╭─ Data section

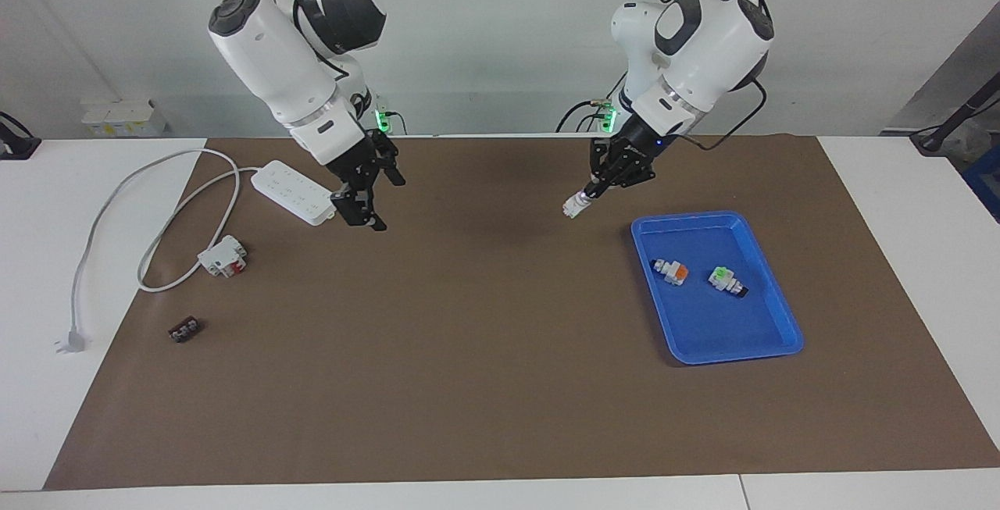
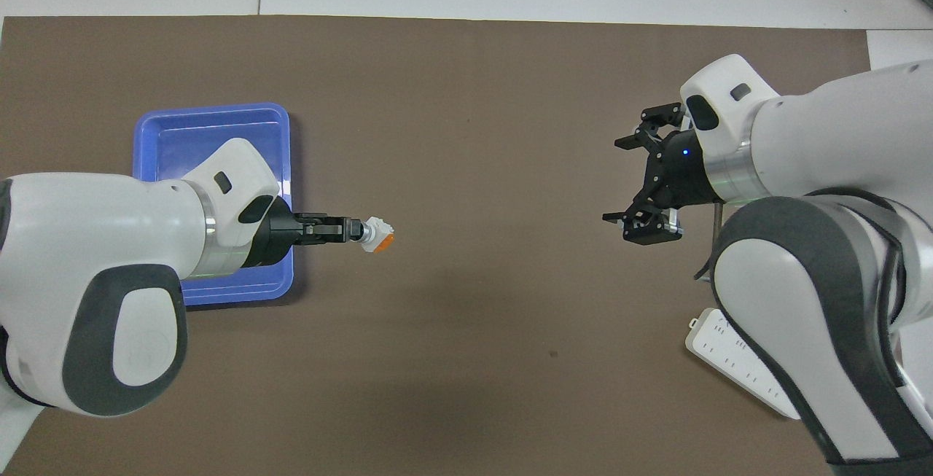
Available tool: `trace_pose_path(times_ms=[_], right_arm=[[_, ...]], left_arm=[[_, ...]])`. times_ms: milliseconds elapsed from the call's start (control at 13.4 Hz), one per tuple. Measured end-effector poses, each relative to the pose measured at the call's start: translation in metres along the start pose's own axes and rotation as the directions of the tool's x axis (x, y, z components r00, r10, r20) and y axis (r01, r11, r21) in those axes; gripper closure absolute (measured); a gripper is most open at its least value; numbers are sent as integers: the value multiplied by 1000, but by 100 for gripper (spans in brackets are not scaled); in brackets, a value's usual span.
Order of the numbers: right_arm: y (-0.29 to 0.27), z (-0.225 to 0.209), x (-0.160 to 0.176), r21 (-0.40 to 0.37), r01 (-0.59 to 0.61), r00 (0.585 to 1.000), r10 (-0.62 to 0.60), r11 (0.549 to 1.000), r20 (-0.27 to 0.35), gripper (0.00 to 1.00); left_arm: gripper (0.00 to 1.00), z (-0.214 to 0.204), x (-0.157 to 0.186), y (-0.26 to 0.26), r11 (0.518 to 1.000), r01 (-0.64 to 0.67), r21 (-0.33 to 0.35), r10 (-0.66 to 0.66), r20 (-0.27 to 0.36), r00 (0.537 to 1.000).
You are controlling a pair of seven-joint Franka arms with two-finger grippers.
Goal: Turn and place switch with both arms
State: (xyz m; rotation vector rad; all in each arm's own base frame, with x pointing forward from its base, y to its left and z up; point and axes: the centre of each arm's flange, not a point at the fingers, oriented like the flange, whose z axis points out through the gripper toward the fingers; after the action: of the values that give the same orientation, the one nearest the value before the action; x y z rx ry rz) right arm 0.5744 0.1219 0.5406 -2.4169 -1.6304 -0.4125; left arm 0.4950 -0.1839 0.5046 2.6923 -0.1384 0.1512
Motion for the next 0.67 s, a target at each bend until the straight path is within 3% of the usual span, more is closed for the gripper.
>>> trace_pose_path(times_ms=[223,372,521,670], right_arm=[[23,-13,-34,-49,-171,985,172,984,32,0],[30,-19,-46,-110,-325,940,334,939,69,0],[35,-31,-47,-202,-510,844,531,836,68,0],[38,-44,-44,-266,-685,702,712,679,10,0]], left_arm=[[90,-4,1,-49,991,14,136,-18,28,999],[90,-4,-2,-86,973,23,232,-34,43,998],[90,0,-7,-123,954,48,294,-69,61,996],[90,5,-6,-157,945,100,310,-127,68,990]])
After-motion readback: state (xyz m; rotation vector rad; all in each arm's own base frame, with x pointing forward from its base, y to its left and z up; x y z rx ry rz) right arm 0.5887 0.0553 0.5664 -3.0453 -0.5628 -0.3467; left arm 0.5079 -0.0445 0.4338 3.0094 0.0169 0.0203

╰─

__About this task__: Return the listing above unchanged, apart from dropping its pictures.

__Reply to the exercise__:
Available tool: `trace_pose_path(times_ms=[_], right_arm=[[_, ...]], left_arm=[[_, ...]])`. times_ms: milliseconds elapsed from the call's start (control at 13.4 Hz), one per tuple. Measured end-effector poses, each relative to the pose measured at the call's start: translation in metres along the start pose's own axes and rotation as the directions of the tool's x axis (x, y, z components r00, r10, r20) and y axis (r01, r11, r21) in those axes; gripper closure absolute (measured); a gripper is most open at its least value; numbers are sent as integers: the value multiplied by 1000, but by 100 for gripper (spans in brackets are not scaled); in brackets, a value's usual span.
Order of the numbers: right_arm: y (-0.29 to 0.27), z (-0.225 to 0.209), x (-0.160 to 0.176), r21 (-0.40 to 0.37), r01 (-0.59 to 0.61), r00 (0.585 to 1.000), r10 (-0.62 to 0.60), r11 (0.549 to 1.000), r20 (-0.27 to 0.35), gripper (0.00 to 1.00); left_arm: gripper (0.00 to 1.00), z (-0.214 to 0.204), x (-0.157 to 0.186), y (-0.26 to 0.26), r11 (0.518 to 1.000), r01 (-0.64 to 0.67), r21 (-0.33 to 0.35), r10 (-0.66 to 0.66), r20 (-0.27 to 0.36), r00 (0.537 to 1.000).
You are controlling a pair of seven-joint Franka arms with two-finger grippers.
Goal: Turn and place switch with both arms
State: (xyz m; rotation vector rad; all in each arm's own base frame, with x pointing forward from its base, y to its left and z up; point and axes: the centre of each arm's flange, not a point at the fingers, oriented like the flange, whose z axis points out through the gripper toward the fingers; after the action: of the values that give the same orientation, the one nearest the value before the action; x y z rx ry rz) right arm 0.5744 0.1219 0.5406 -2.4169 -1.6304 -0.4125; left arm 0.4950 -0.1839 0.5046 2.6923 -0.1384 0.1512
Motion for the next 0.67 s, a target at each bend until the straight path is within 3% of the usual span, more is closed for the gripper.
>>> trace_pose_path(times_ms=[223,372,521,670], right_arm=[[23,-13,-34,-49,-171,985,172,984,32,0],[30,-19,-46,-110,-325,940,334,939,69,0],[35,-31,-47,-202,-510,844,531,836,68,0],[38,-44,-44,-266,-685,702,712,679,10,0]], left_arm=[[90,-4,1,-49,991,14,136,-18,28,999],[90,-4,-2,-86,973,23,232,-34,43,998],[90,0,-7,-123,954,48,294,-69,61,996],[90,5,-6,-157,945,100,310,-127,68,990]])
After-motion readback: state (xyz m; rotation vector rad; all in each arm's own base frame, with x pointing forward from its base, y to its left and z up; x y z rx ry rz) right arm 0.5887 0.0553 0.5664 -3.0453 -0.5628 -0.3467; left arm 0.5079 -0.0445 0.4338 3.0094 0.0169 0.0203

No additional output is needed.